WHAT YOU SHOULD DO — Give again, word for word, each line below starting at the one that contains "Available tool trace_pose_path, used" and ending at the one that contains "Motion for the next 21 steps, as".

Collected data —
============
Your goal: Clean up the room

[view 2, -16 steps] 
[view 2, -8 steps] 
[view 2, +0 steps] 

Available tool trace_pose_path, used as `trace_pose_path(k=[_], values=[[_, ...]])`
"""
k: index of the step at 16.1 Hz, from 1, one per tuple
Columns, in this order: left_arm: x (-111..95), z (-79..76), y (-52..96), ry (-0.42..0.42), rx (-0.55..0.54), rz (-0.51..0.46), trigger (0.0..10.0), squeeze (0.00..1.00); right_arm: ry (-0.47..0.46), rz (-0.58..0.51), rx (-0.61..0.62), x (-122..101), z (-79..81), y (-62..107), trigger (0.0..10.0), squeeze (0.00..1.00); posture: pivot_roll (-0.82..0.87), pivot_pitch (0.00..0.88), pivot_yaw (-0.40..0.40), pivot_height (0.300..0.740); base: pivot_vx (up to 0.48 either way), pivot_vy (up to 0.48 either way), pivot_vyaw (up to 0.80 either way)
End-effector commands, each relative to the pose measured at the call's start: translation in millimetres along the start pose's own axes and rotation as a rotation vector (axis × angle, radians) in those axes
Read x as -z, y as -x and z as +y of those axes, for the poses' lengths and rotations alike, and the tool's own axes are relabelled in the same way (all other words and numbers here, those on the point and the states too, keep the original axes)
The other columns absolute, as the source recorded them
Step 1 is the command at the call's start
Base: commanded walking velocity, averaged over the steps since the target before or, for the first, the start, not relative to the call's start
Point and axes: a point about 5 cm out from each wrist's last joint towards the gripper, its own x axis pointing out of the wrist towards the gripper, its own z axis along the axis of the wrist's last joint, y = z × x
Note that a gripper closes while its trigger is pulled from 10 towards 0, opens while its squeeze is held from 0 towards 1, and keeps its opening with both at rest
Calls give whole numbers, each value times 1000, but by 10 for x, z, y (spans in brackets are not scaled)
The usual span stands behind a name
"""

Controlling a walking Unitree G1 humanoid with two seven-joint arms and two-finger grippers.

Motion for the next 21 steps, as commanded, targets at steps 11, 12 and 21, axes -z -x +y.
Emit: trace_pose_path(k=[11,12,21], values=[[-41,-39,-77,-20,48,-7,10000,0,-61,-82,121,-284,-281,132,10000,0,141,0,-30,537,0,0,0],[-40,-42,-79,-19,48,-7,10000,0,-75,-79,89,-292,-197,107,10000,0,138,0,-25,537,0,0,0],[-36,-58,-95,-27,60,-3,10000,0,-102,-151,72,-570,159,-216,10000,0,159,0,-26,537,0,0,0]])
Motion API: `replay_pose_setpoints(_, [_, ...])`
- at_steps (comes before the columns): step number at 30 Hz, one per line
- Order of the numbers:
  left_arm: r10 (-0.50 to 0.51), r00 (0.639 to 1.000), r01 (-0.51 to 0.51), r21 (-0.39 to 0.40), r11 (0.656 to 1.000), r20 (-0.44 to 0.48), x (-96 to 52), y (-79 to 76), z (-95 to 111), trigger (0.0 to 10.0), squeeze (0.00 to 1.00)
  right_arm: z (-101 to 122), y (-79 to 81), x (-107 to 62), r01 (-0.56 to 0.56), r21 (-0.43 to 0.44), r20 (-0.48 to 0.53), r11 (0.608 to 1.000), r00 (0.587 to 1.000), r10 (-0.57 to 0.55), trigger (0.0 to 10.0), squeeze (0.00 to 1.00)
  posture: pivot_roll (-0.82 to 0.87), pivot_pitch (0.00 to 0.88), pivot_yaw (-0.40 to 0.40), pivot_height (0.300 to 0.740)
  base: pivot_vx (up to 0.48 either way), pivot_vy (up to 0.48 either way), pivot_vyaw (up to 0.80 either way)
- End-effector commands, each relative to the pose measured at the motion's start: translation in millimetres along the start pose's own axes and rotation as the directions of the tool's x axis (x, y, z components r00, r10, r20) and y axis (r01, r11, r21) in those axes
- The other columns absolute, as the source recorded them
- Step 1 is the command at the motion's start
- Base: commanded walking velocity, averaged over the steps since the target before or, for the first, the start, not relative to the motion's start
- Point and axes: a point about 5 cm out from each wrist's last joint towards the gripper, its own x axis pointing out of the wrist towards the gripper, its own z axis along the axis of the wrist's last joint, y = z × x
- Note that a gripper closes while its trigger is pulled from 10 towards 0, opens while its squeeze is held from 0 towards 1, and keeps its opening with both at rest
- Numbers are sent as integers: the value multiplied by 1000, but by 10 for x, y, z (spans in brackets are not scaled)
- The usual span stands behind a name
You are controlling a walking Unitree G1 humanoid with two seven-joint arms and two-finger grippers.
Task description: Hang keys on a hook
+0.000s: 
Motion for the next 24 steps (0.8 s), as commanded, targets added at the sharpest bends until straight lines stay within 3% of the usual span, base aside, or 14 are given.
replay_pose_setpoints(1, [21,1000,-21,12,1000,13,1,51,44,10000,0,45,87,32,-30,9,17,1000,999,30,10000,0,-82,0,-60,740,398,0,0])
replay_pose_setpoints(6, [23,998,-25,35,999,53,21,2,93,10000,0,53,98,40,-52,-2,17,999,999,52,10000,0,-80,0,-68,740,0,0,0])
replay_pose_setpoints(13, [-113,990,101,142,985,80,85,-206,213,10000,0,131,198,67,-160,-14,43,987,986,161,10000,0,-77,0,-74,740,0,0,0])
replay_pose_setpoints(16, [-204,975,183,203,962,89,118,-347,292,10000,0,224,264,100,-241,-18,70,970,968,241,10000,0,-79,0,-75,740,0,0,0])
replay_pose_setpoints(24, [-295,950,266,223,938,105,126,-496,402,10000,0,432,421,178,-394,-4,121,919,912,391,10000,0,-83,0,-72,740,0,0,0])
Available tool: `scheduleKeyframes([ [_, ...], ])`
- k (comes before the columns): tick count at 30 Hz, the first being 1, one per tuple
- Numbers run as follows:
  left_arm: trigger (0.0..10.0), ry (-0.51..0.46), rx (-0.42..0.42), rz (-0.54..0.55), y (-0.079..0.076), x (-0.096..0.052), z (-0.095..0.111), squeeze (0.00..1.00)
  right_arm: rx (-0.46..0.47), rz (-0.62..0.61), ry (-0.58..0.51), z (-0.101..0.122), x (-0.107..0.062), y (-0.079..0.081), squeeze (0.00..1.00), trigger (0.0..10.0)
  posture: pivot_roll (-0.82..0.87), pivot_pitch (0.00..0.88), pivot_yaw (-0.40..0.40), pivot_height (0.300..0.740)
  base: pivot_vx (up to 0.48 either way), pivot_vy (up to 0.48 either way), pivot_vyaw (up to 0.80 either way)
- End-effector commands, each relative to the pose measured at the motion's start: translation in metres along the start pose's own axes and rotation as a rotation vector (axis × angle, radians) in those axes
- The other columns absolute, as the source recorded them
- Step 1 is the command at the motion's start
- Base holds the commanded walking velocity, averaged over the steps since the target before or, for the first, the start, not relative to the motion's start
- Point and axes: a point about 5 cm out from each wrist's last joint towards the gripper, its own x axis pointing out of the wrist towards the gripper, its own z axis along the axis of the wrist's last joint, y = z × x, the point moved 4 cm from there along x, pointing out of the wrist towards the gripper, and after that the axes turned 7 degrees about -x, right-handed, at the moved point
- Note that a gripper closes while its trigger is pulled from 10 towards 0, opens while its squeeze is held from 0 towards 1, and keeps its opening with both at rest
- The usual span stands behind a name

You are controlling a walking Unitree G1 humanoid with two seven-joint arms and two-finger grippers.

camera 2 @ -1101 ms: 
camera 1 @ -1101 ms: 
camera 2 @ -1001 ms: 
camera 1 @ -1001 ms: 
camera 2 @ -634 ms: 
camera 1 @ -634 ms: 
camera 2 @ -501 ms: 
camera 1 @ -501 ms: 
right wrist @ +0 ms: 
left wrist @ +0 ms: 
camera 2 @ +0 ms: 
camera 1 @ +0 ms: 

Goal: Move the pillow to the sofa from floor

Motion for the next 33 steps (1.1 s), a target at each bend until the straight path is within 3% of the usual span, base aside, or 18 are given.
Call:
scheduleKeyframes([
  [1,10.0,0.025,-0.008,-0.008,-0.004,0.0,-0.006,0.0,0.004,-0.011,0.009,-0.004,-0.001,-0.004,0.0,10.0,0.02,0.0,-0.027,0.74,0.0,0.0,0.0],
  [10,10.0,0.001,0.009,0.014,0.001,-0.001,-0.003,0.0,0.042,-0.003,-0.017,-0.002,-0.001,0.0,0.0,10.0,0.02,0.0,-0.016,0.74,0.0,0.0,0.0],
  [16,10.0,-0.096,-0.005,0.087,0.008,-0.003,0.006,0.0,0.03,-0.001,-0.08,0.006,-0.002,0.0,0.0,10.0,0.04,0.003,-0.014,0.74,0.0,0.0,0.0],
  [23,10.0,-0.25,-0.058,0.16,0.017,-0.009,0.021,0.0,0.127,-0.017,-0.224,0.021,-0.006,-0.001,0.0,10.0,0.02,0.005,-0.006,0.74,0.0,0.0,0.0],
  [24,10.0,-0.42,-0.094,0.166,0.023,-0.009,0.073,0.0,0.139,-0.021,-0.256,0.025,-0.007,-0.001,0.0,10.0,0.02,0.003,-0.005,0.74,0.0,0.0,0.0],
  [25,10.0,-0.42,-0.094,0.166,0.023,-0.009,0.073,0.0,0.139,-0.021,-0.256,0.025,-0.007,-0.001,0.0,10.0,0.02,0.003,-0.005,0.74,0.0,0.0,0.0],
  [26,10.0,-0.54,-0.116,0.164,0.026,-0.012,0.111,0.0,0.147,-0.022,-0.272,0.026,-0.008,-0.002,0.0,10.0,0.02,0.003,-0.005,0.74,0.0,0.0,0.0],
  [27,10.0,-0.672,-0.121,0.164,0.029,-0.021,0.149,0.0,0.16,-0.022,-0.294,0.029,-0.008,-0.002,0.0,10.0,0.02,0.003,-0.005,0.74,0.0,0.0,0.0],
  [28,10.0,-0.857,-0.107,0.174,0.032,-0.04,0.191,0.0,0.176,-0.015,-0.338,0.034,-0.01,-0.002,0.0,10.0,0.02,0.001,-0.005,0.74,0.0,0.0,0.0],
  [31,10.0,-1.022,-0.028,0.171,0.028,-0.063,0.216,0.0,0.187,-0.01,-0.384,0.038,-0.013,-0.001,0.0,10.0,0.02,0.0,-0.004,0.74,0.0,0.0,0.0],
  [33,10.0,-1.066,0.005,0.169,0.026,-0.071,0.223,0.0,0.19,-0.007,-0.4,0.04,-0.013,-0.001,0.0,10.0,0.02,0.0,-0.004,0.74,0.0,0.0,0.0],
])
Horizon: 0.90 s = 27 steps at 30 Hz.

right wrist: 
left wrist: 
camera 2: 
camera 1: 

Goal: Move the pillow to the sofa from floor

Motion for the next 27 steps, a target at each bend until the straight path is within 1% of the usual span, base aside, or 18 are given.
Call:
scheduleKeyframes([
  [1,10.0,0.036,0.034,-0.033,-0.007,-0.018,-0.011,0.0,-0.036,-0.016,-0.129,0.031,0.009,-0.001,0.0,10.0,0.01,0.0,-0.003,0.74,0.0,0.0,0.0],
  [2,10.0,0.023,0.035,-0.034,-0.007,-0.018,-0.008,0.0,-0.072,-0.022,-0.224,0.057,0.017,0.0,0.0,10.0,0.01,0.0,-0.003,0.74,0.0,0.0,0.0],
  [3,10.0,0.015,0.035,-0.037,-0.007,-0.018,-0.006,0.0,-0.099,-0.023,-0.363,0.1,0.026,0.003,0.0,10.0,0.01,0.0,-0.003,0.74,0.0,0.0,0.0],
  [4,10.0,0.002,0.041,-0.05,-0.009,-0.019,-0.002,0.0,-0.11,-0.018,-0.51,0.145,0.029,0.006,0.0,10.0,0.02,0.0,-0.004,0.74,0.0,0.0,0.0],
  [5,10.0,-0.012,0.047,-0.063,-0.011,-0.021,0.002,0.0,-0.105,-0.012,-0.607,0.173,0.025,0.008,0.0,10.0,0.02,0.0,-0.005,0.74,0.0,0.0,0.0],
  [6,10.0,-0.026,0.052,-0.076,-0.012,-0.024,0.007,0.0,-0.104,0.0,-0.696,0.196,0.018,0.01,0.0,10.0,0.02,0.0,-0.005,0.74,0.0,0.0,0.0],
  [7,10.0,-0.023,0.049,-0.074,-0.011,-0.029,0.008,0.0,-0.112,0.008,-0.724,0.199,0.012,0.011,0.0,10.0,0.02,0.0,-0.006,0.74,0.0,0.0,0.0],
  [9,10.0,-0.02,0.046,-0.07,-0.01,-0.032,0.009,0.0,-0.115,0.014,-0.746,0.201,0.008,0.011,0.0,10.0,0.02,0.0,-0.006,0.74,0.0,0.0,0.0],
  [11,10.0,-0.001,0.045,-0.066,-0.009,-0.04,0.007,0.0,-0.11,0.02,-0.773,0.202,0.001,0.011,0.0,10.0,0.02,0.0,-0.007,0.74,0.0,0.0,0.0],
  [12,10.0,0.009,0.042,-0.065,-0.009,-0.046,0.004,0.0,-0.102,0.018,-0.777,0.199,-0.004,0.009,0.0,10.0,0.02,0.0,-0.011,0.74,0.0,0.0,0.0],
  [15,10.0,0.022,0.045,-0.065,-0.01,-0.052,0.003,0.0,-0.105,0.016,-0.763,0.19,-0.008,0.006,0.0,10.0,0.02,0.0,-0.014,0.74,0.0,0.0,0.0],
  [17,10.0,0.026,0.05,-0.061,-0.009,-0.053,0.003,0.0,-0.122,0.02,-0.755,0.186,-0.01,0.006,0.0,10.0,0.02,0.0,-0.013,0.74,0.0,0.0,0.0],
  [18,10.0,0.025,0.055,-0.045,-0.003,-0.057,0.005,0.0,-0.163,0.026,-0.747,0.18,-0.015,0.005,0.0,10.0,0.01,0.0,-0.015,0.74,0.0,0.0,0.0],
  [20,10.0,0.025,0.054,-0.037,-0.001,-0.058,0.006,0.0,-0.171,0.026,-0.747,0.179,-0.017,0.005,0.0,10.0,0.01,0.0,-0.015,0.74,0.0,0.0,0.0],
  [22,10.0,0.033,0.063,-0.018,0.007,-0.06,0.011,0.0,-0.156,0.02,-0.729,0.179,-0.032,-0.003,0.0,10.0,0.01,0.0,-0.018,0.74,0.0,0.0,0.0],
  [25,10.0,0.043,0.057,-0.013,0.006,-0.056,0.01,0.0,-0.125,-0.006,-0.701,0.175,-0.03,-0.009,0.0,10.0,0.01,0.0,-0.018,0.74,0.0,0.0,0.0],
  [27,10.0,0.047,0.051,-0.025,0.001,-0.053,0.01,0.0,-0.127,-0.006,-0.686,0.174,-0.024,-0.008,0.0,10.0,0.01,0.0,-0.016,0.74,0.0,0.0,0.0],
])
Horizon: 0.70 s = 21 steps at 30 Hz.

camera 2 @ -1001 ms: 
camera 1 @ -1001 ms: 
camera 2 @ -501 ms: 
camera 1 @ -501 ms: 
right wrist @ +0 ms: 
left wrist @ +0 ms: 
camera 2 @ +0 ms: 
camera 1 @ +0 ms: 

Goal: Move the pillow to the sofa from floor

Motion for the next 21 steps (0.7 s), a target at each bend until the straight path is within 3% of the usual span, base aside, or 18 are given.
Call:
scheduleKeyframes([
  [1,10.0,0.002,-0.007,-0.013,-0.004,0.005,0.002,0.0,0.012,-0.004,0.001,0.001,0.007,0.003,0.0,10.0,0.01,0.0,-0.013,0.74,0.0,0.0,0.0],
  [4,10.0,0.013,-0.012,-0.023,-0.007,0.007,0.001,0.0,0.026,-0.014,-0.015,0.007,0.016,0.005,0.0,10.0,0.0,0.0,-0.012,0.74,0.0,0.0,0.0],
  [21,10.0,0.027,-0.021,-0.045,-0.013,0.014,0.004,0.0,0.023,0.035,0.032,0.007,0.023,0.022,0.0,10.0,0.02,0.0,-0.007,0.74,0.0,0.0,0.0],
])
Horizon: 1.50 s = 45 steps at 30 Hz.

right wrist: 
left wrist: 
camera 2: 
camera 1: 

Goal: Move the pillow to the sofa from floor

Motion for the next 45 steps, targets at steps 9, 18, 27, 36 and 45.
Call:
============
SOLUTION FOR THIS TASK —
Available tool trace_pose_path, used as `trace_pose_path(k=[_], values=[[_, ...]])`
"""
k: index of the step at 16.1 Hz, from 1, one per tuple
Columns, in this order: left_arm: x (-111..95), z (-79..76), y (-52..96), ry (-0.42..0.42), rx (-0.55..0.54), rz (-0.51..0.46), trigger (0.0..10.0), squeeze (0.00..1.00); right_arm: ry (-0.47..0.46), rz (-0.58..0.51), rx (-0.61..0.62), x (-122..101), z (-79..81), y (-62..107), trigger (0.0..10.0), squeeze (0.00..1.00); posture: pivot_roll (-0.82..0.87), pivot_pitch (0.00..0.88), pivot_yaw (-0.40..0.40), pivot_height (0.300..0.740); base: pivot_vx (up to 0.48 either way), pivot_vy (up to 0.48 either way), pivot_vyaw (up to 0.80 either way)
End-effector commands, each relative to the pose measured at the call's start: translation in millimetres along the start pose's own axes and rotation as a rotation vector (axis × angle, radians) in those axes
Read x as -z, y as -x and z as +y of those axes, for the poses' lengths and rotations alike, and the tool's own axes are relabelled in the same way (all other words and numbers here, those on the point and the states too, keep the original axes)
The other columns absolute, as the source recorded them
Step 1 is the command at the call's start
Base: commanded walking velocity, averaged over the steps since the target before or, for the first, the start, not relative to the call's start
Point and axes: a point about 5 cm out from each wrist's last joint towards the gripper, its own x axis pointing out of the wrist towards the gripper, its own z axis along the axis of the wrist's last joint, y = z × x
Note that a gripper closes while its trigger is pulled from 10 towards 0, opens while its squeeze is held from 0 towards 1, and keeps its opening with both at rest
Calls give whole numbers, each value times 1000, but by 10 for x, z, y (spans in brackets are not scaled)
The usual span stands behind a name
"""

Controlling a walking Unitree G1 humanoid with two seven-joint arms and two-finger grippers.

Motion for the next 21 steps, as commanded, targets at steps 11, 12 and 21, axes -z -x +y.

An answer has been given, and the exercise is complete.